:: Work required ::
Output exactly the lines that run from the line with "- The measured" to the end of the material, both ends included, and no other lines.

:: Data shown ::

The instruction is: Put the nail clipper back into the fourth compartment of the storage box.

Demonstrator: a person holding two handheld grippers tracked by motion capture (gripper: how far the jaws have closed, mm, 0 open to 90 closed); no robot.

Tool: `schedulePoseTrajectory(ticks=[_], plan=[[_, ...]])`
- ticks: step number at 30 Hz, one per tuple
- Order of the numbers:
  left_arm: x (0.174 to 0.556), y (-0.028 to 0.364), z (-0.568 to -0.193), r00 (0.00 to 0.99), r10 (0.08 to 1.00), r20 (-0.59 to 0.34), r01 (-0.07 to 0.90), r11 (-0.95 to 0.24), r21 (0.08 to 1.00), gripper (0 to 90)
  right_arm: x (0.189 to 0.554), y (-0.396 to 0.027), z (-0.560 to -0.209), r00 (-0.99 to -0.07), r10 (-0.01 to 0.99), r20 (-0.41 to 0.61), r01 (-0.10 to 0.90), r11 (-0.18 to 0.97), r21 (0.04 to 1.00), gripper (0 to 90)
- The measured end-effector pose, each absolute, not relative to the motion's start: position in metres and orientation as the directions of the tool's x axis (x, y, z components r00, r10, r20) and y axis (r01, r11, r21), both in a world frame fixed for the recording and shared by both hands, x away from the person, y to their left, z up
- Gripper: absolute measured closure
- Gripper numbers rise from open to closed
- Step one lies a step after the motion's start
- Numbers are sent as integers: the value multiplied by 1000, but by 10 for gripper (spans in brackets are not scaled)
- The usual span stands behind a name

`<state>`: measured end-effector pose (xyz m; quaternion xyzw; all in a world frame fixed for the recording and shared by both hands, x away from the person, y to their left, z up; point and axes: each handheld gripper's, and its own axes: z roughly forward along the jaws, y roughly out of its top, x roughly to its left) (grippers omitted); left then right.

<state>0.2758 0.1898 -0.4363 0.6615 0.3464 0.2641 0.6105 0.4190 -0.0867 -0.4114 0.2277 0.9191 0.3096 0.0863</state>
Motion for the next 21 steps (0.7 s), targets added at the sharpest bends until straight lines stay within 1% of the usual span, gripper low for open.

:: Answer to this task ::
- The measured end-effector pose, each absolute, not relative to the motion's start: position in metres and orientation as the directions of the tool's x axis (x, y, z components r00, r10, r20) and y axis (r01, r11, r21), both in a world frame fixed for the recording and shared by both hands, x away from the person, y to their left, z up
- Gripper: absolute measured closure
- Gripper numbers rise from open to closed
- Step one lies a step after the motion's start
- Numbers are sent as integers: the value multiplied by 1000, but by 10 for gripper (spans in brackets are not scaled)
- The usual span stands behind a name

`<state>`: measured end-effector pose (xyz m; quaternion xyzw; all in a world frame fixed for the recording and shared by both hands, x away from the person, y to their left, z up; point and axes: each handheld gripper's, and its own axes: z roughly forward along the jaws, y roughly out of its top, x roughly to its left) (grippers omitted); left then right.

<state>0.2758 0.1898 -0.4363 0.6615 0.3464 0.2641 0.6105 0.4190 -0.0867 -0.4114 0.2277 0.9191 0.3096 0.0863</state>
Motion for the next 21 steps (0.7 s), targets added at the sharpest bends until straight lines stay within 1% of the usual span, gripper low for open.

This exercise requires nothing further.